{ Heaven Upside Down } Marilyn Manson

Marilyn Manson - Heaven Upside Down
Marilyn Manson - Heaven Upside Down
À l'aube d'une nouvelle trilogie ?

Dire que l'album était attendu relève de l'euphémisme. Initialement prévu pour le 14 février dernier, l'absence de tout matériau sonore arrivé le jour J aura occasionné l'ébullition des fans, s'attaquant aux membres du groupe via les réseaux sociaux. L'absence d'explication a laissé flotter un climat d'incompréhension et d'interrogation durant un certain temps, avant que le soufflet ne finisse par retomber. Depuis, de l'eau a coulé sous les ponts et aujourd'hui, le disque est là, leaké une poignée de semaines en avance.

Heaven Upside Down est donc produit par Marilyn Manson lui-même ainsi que Twiggy Ramirez, partenaire de longue date, et Tyler Bates, déjà présent pour la conception de The Pale Emperor paru il y a deux ans. Si celui-ci se dévoilait naturellement à l'oreille de l'auditeur, Heaven Upside Down sort de l'easy-listening pour offrir un son plus agressif et brut, tout en héritant de ce grain si singulier que possède son prédécesseur.
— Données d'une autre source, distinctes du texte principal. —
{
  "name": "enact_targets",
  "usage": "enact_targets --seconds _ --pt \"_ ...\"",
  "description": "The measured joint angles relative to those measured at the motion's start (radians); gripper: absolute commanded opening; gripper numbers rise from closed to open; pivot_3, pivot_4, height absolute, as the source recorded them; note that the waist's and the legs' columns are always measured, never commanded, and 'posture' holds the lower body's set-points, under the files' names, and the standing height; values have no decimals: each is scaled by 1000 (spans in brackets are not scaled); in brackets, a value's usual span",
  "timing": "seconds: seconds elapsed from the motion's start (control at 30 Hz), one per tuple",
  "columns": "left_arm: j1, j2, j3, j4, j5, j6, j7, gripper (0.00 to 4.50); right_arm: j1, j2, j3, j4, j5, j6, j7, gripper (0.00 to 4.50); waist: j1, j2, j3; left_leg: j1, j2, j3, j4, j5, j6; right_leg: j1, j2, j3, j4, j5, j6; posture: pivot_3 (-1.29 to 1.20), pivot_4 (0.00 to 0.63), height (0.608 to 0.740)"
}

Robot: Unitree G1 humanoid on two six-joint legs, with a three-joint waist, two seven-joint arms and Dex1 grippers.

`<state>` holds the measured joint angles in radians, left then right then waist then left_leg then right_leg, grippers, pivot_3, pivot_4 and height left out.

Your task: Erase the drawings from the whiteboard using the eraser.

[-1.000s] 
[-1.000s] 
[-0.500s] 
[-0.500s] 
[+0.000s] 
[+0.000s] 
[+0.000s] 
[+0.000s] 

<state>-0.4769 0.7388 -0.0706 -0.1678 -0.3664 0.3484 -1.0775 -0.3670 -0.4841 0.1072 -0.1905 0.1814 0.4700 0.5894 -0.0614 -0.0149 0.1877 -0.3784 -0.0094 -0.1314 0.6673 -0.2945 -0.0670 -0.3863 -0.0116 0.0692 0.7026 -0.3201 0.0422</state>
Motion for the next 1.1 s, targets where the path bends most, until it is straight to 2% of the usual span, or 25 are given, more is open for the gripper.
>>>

Les guitares assassines de Revelation #12, puissante entrée en matière, ou encore We Know Where You Fucking Live, au refrain "marteau-piqueur", suintent l'influence metal indus des années 80. Et pour cause, l'on sait bien que le chanteur américain est amateur de groupes tel que Ministry (entre autres), véritable pilier du rock indus. Par ailleurs, le film Atomic Blonde sorti cet été faisait part d'une reprise de Stigmata, piste d'ouverture de The Land of Rape and Honey.

La basse est omniprésente, ronde mais saturée, et appuie sérieusement le rythme tout en soulignant les guitares. Les synthétiseurs sont plus vivants que jamais et les samples sont utilisés de manière judicieuse. De quoi muscler le mixage et générer une atmosphère atypique, que certains se plairont peut-être à comparer avec Antichrist Superstar ou Holy Wood pour sa stigmate sonore résolument crasseuse. L'ensemble demeure très cohérent malgré les influences toutes aussi nombreuses que variées : metal, indus, glam, electronique, pop voire même hip-hop par moments, comme le suggèrent certains beats (SAY10) et le chant du shock-rocker (Tattooed in Reverse).

Mais le dixième album studio du Révérend dispose aussi de chansons plus mélodieuses, faisant part de sonorités électroniques tantôt ambiantes à l'instar d'une bande originale de film, tantôt appuyée en lead : c'est le cas du single Kill4Me, très pop rock, manufacturé selon les mensurations de la radio. Saturnalia prend le relais et surprend par son refrain non sans rappeler le rythme et le beat de Posthuman, issu de Mechanical Animals. Ces pistes n'en perdent pas pour autant l'empreinte globale, sablonneuse et grenue de l'œuvre.

La chanson-titre relâchent quelques envolées de guitares bienvenues. On y retrouve par ailleurs une patte similaire à ce qui se faisait sur The High End of LowThreats of Romance confirme l'attraction "Bowiesque" du shock-rocker et ferme la marche avec panache.

Heaven Upside Down est un album burné qui a beaucoup à délivrer mais qui, à l'inverse de The Pale Emperor, risque d'en rebuter plus d'un en raison de son arrière-goût plutôt aigre en premier lieu. Cependant, à chaque nouvelle écoute, le dernier bébé de Marilyn Manson se livre un peu plus aux tympans, pour mieux le comprendre, mieux le découvrir, mieux l'apprécier. L'icône américaine s'est trouvée le meilleur line-up depuis bien des années et, il semblerait, a encore à redire sur le monde qui nous entoure. Les paroles semblent fidèles à ce qu'écrit généralement le rocker, mais il sera nécessaire de les passer au crible afin de ne rien manquer sur les sens doubles ou cachés qu'il prend souvent soin de laisser à l'auditoire. Nombreuses sont les références iconiques, astronomiques, religieuses... le tout empaqueté de façon très personnelle. Enfin, la voix de Manson est au plus beau fixe, maîtrisée, ses variations sont nombreuses, on sent qu'il joue plus aisément avec.

The Pale Emperor et Heaven Upside Down, malgré d'évidentes singularités, s'embrassent parfaitement afin de constituer un nouveau diptyque qui, peut-être, se transformera en une nouvelle trilogie célèbre d'ici quelques années.